Ro is even angrier than Picard that she has to give up her job because of a physical alteration, and when the kids are thrown together in the classroom, it’s immediately obvious that that’s because she’s very good at it – she’s the first one with practical suggestions, even if they end up not being workable because the main computer is offline. As she keeps pointing out to Guinan, she didn’t have a happy childhood in the first place, raised in an internment camp where she rarely even had a bed; of course she doesn’t want to hear about how cute she looks or how much fun she could be having skipping down corridors. Yet in the end, she seems more tempted by a chance at a redo than any of the others. Picard may loathe the idea of returning to the Academy as Wesley Crusher’s roommate, but Ro might be able to erase her mistakes and start fresh in Starfleet if she chose to do so.
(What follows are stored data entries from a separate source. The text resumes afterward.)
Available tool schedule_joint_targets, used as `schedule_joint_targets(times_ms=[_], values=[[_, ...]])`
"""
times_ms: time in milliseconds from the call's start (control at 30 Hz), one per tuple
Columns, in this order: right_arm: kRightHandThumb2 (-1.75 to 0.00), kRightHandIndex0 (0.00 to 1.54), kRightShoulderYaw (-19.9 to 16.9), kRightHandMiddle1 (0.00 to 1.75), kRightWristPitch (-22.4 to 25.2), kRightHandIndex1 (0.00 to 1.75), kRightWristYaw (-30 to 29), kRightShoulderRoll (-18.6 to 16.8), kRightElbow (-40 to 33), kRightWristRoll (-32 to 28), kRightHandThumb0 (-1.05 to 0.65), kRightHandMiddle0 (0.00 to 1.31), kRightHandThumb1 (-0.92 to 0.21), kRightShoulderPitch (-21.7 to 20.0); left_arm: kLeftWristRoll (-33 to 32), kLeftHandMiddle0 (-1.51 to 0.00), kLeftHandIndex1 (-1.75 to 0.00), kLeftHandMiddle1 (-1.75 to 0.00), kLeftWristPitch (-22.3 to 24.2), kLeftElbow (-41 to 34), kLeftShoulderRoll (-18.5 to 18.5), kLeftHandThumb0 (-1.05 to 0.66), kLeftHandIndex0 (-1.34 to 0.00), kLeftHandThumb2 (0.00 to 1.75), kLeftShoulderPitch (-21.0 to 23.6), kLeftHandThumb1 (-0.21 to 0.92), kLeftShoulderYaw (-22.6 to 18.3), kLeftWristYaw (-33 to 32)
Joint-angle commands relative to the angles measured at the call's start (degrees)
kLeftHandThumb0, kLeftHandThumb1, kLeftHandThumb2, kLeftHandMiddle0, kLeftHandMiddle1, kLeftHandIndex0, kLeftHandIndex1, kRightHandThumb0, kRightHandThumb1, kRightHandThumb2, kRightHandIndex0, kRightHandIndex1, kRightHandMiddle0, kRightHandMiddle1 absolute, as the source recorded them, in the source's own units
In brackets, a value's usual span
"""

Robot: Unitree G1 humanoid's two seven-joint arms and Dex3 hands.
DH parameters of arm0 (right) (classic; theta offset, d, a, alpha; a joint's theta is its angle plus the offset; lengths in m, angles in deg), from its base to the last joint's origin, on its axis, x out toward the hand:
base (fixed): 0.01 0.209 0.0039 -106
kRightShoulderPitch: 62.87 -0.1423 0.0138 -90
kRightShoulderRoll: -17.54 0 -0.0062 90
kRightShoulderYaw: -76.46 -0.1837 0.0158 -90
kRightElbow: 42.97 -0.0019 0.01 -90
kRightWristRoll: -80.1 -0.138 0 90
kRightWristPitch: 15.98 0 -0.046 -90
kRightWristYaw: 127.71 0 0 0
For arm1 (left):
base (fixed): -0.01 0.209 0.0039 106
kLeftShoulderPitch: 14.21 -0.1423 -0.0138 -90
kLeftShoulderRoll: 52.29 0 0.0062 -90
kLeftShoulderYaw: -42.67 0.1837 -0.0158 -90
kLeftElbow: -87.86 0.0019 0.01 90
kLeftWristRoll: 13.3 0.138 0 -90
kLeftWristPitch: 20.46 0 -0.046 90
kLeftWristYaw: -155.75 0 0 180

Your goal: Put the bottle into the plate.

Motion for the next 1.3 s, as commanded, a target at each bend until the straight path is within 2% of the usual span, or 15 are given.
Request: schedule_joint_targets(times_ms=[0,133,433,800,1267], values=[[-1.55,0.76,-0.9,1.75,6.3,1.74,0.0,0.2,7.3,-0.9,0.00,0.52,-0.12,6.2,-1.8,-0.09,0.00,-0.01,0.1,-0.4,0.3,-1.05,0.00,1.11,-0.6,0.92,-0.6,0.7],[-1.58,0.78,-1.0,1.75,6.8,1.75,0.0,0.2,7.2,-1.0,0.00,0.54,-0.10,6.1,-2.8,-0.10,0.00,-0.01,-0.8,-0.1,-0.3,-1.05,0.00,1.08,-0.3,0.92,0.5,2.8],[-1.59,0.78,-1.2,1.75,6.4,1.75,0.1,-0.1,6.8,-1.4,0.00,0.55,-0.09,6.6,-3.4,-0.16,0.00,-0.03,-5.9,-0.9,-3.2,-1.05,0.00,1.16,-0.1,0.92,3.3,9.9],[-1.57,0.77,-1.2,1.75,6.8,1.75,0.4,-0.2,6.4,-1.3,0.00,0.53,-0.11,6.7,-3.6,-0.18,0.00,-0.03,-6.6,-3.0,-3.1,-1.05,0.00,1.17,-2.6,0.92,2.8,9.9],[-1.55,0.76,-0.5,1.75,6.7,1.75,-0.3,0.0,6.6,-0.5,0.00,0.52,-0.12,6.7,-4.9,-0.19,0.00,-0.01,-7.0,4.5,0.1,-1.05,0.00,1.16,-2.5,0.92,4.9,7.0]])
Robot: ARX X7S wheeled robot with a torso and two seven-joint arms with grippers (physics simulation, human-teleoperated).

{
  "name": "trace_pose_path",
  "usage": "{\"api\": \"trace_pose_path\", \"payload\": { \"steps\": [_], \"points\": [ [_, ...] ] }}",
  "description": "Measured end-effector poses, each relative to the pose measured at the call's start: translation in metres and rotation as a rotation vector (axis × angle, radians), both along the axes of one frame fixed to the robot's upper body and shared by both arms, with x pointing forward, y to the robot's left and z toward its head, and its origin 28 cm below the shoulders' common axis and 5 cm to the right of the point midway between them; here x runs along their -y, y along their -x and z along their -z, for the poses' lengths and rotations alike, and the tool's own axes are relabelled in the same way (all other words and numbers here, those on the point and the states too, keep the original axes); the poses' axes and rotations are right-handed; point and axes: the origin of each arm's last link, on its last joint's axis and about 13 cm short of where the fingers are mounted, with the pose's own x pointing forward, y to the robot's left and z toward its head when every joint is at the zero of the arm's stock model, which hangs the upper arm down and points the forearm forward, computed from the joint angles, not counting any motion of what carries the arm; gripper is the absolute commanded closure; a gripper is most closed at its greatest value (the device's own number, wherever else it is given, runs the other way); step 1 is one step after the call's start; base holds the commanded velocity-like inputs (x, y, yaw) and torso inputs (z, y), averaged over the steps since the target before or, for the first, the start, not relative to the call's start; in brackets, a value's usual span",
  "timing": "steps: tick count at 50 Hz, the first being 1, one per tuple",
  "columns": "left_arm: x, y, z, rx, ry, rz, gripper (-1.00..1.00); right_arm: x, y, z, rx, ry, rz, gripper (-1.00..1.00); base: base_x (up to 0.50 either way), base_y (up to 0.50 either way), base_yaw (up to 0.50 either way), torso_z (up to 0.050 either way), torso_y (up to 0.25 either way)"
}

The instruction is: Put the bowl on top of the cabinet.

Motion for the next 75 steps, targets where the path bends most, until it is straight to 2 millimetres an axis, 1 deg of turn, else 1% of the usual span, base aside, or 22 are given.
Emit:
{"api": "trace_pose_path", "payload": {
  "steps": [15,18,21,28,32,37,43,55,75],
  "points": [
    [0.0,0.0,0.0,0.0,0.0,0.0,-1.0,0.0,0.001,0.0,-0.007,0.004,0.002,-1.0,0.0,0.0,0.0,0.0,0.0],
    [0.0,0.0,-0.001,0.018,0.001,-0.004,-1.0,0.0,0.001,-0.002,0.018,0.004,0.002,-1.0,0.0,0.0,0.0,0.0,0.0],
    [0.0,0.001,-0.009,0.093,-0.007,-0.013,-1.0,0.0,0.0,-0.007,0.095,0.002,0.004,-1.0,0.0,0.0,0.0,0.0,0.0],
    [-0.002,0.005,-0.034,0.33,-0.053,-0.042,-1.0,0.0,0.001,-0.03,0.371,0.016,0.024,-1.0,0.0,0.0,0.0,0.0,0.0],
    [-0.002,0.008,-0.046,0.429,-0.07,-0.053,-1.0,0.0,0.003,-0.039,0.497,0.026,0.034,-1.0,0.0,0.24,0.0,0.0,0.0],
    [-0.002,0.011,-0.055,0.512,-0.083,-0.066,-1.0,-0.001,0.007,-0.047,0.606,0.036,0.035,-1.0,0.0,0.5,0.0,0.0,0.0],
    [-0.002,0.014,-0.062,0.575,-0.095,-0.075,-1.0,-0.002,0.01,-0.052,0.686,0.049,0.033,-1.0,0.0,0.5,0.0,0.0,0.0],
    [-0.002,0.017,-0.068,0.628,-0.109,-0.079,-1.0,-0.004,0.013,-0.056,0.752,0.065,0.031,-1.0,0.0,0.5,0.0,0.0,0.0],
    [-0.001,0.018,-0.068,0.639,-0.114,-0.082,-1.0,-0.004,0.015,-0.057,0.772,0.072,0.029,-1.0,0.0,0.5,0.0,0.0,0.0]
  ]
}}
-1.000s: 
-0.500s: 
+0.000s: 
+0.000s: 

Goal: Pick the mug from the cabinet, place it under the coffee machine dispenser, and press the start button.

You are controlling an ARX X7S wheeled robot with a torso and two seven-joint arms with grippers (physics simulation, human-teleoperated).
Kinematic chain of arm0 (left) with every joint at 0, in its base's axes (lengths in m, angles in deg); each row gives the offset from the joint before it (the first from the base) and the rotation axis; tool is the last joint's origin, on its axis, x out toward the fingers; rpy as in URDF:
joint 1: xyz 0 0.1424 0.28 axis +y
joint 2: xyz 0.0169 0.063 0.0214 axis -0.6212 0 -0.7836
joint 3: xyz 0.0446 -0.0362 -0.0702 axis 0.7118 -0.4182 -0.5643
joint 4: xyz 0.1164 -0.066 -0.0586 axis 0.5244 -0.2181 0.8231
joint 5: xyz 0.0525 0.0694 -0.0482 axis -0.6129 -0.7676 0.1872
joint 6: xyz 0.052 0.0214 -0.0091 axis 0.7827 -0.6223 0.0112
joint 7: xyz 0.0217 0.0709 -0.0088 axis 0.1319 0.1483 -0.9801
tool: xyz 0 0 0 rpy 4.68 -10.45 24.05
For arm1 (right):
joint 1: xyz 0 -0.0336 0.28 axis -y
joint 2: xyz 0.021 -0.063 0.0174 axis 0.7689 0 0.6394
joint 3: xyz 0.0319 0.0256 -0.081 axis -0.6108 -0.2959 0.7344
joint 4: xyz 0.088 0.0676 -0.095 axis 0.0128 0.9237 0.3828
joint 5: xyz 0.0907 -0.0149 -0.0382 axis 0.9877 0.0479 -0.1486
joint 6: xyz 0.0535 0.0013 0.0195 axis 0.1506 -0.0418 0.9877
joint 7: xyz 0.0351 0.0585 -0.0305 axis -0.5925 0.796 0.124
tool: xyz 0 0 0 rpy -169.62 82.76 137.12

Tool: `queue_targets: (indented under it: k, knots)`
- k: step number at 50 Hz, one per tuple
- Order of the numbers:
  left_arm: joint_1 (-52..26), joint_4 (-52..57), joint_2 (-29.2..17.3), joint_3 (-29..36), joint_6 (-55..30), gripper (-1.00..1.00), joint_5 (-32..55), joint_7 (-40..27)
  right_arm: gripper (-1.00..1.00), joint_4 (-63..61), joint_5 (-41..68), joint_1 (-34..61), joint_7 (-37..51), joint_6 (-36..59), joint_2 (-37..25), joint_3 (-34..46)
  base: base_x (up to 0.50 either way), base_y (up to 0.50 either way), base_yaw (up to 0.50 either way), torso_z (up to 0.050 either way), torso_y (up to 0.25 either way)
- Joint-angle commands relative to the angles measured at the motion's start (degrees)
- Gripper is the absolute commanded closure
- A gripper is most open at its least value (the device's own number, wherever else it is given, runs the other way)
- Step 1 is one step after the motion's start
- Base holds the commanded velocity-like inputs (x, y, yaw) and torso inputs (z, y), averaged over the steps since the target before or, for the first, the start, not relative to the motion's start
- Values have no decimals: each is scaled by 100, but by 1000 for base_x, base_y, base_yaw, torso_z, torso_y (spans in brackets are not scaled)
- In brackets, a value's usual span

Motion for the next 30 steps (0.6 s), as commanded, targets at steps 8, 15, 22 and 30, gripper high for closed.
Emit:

Of course, Starfleet is a dangerous place; this episode has a very large body count, including all the scientists forced into the mines by the Ferengi as well as the casualties we hear reported on Decks 38-40, yet the villains are treated as comical, with Riker making up wildly inventive names for computer functions and Picard retaking his bridge by telling the Ferengi who threatened to murder all the children that he wants his chair back. We’ve seen Picard devastated over the loss of a single crewmember, so to hear such flippancy when a science team has been murdered and several crewmembers killed in battle seems completely out of character no matter how old he looks.